Archive for October 14th, 2013

Storing Potatoes, Onions, & Carrots

Greetings all you CSA Shareholders–By now most of you have your last share, and the letter of instruction on the potatoes. I wanted to take this BRIEF moment (brevity is not my strong suit) and correct some information on the storage of potatoes. Last week, in talking with The Farmer, I understood him to mean that potatoes liked it 32-36 degrees for storage. He has since corrected me, and so I want to make sure you have the correct information on storing those root items…and squashes…from your last share. (According to info from Cool-bot web-site–the cooler unit in our ‘new’ cooler.)

Potatoes–remove from plastic and dry off, then bag in a porous bag that will breath–I’ve also used brown paper bags in the past. Be sure and remove any blemished potatoes and eat them first. Generally whites are your best keepers.
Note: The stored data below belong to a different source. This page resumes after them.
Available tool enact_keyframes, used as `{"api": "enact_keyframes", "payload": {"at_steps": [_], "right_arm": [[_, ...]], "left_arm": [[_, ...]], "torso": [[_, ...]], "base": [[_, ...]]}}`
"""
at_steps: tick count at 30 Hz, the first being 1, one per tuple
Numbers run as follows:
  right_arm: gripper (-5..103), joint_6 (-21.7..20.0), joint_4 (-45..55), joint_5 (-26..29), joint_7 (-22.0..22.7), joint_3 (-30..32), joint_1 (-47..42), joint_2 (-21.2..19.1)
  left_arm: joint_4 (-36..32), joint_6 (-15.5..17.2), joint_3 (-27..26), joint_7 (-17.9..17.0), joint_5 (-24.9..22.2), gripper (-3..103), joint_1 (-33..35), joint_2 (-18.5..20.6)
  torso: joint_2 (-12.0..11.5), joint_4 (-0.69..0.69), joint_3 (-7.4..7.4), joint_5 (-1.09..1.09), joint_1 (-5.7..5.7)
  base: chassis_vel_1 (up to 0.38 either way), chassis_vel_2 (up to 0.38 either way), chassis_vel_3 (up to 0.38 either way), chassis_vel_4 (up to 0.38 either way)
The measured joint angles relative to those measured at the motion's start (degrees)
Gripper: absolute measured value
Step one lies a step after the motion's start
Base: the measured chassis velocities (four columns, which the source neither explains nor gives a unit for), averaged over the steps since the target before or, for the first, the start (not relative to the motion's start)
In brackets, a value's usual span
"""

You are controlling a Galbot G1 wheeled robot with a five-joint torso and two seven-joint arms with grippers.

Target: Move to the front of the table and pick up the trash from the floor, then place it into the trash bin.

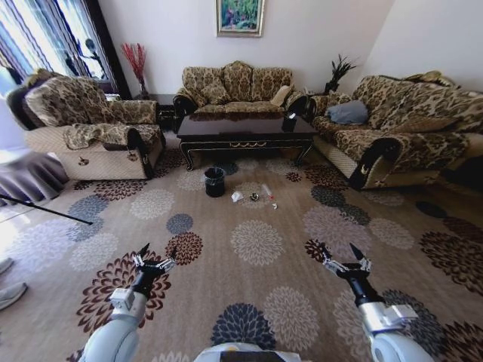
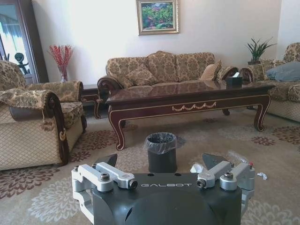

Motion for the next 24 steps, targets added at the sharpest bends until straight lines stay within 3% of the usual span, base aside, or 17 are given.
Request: {"api": "enact_keyframes", "payload": {"at_steps": [11,18,24], "right_arm": [[100,1.35,-1.25,-0.45,-1.13,-0.26,0.15,0.44],[100,1.37,-1.67,-0.82,-1.14,-0.33,0.47,0.38],[100,1.37,-1.68,-0.85,-1.11,-0.11,0.34,0.28]], "left_arm": [[0.34,-1.75,-0.44,0.83,1.3,100,0.62,-0.36],[0.04,-6.98,-0.84,1.52,3.59,100,0.34,-1.25],[0.3,-7.76,-0.58,1.6,2.4,99,0.33,-2.56]], "torso": [[-2.8,0.0,-1.61,0.0,-1.19],[-4.78,0.0,-2.78,0.0,-2.01],[-6.24,0.0,-3.62,0.0,-2.65]], "base": [[0.0,0.0,0.0,0.0],[0.0,0.0,0.0,0.0],[0.0,0.0,0.0,0.0]]}}
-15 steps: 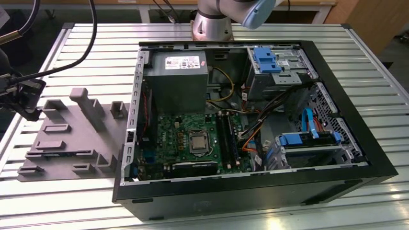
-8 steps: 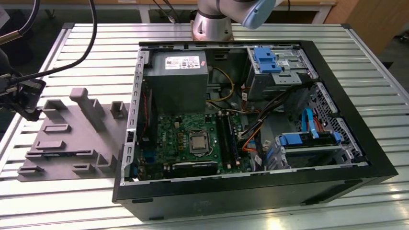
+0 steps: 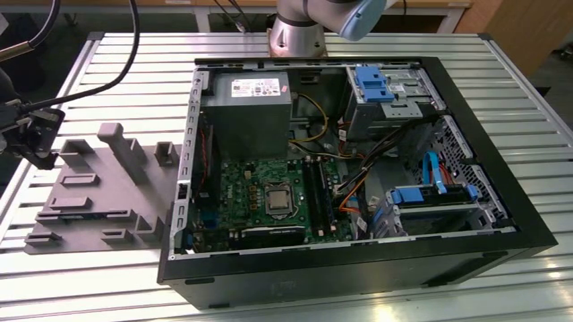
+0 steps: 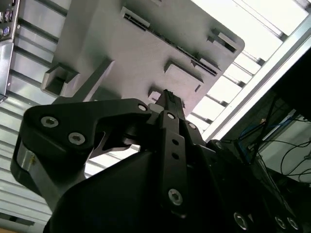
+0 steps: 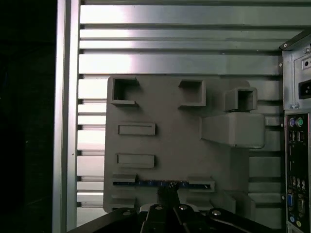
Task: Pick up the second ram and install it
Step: 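Pick up the second ram and move it above second insertion slot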
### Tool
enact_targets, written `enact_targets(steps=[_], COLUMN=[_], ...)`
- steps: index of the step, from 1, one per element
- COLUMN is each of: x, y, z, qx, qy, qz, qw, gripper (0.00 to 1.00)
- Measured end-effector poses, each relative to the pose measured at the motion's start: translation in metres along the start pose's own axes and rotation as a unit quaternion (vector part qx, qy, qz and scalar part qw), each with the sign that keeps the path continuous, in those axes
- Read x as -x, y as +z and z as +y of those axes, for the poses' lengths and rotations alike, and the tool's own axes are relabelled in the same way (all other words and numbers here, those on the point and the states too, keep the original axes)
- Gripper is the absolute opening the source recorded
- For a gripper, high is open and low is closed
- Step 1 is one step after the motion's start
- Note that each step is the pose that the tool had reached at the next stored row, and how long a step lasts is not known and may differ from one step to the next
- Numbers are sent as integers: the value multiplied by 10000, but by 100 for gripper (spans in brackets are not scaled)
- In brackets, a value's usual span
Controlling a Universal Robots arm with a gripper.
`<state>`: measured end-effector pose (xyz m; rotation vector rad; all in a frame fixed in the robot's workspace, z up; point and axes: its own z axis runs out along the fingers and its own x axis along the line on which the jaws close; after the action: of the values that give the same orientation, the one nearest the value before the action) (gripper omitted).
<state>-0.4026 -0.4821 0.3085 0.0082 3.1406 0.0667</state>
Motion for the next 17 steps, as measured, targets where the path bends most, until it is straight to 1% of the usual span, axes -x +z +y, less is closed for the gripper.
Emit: enact_targets(steps=[4, 8, 10, 13, 15, 17], x=[0, 0, 0, 0, 0, 0], y=[0, 0, 0, 0, 0, 0], z=[0, 0, 0, 0, 0, 0], qx=[0, 0, 0, 0, 0, 0], qy=[-291, -570, -722, -933, -1069, -1208], qz=[12, 24, 31, 40, 45, 51], qw=[9996, 9984, 9974, 9956, 9943, 9927], gripper=[11, 11, 11, 11, 11, 11])
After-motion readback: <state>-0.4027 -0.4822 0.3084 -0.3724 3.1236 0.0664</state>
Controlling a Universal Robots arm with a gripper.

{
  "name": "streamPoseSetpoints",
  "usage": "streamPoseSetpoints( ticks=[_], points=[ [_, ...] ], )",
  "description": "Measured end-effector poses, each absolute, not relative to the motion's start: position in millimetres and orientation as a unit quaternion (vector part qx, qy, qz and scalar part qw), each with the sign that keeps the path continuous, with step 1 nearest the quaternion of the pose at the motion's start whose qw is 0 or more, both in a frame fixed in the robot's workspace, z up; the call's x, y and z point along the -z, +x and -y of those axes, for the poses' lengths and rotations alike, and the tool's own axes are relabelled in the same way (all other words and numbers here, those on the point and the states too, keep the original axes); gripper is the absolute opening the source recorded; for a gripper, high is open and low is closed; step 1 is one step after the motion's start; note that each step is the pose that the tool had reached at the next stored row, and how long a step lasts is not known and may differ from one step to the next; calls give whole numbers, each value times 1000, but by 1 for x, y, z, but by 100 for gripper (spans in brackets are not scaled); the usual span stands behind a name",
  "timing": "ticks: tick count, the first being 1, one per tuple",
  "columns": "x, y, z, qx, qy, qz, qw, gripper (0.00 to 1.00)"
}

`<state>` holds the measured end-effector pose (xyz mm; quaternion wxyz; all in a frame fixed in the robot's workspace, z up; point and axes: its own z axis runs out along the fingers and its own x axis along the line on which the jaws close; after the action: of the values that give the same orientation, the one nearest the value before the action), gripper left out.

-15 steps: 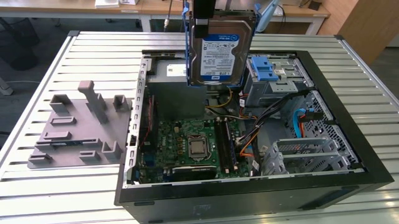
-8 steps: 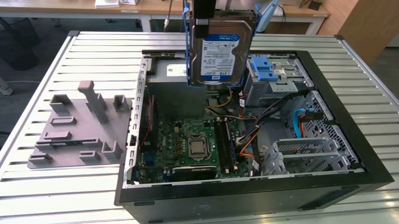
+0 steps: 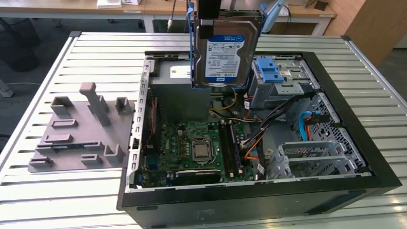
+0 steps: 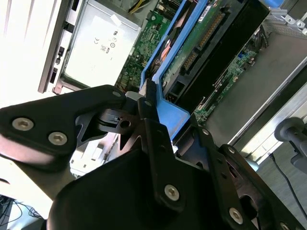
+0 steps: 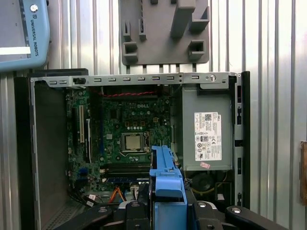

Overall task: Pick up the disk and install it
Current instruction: 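Insert the disk into the insertion slot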

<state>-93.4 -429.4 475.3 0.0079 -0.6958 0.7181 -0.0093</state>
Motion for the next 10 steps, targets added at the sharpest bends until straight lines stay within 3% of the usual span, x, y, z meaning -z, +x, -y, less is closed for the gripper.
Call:
streamPoseSetpoints(
  ticks=[10],
  points=[
    [-475, -93, 439, 9, -693, -721, 8, 36]
  ],
)
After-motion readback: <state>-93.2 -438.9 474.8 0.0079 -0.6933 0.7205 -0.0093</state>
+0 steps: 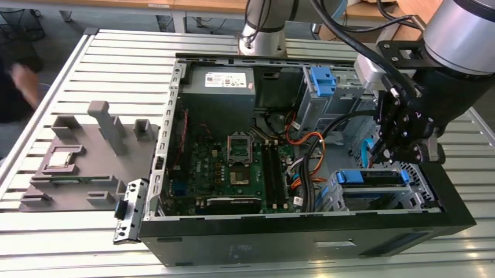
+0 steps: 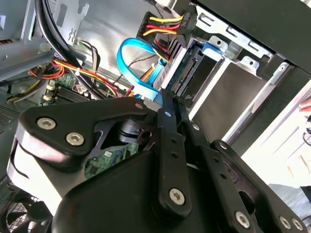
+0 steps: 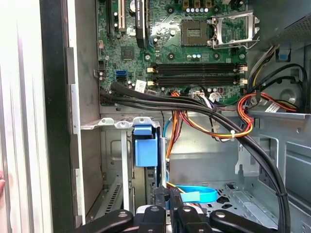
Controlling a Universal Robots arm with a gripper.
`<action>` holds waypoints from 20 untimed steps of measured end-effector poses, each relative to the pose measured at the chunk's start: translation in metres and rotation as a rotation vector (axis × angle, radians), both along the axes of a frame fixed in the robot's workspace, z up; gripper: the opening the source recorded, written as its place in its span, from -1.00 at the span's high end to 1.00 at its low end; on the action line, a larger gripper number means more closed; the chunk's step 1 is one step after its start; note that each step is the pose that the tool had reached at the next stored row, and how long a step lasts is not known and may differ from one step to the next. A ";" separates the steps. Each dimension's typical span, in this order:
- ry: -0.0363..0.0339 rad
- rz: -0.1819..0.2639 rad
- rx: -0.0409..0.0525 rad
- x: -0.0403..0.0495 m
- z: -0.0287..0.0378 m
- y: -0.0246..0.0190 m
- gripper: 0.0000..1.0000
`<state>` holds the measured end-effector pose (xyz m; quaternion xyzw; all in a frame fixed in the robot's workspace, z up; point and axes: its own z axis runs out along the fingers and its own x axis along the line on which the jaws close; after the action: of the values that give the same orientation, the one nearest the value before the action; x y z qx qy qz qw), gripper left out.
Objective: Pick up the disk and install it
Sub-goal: 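Insert the first disk wire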
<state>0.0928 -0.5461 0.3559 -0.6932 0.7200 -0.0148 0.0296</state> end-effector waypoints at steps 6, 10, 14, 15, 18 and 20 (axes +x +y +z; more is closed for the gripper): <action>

Ideal temperature for long-term storage is 40-50 degrees; they should keep 56-140 days.

Carrots and Onions–Carrots can be stored in plastic bags in the fridge; onions do pretty good in a gunny sack or other porous bag. Yellow and red onions are dried, but if they start to sprout, eat them. White onions are fresh and not dried at all. They will not keep as long and should be in the fridge in a bag. Ideal temp for storing onions is 32 degrees, but not frozen–they should keep 28-180 days.

Winter Squash–Ideal storage temp is 50-55a cool storage room in a basement or garage works. Generally they keep 84-150 days. Specifically, the Hubbards will keep the longest. Acorns will keep about 30-45 days. Butternut and Buttercup and Pumpkins will keep longer than the Acorn Squash, but generally not as long as the Hubbards. We have left all the stems in tact–if one brakes off, you will want to eat it sooner.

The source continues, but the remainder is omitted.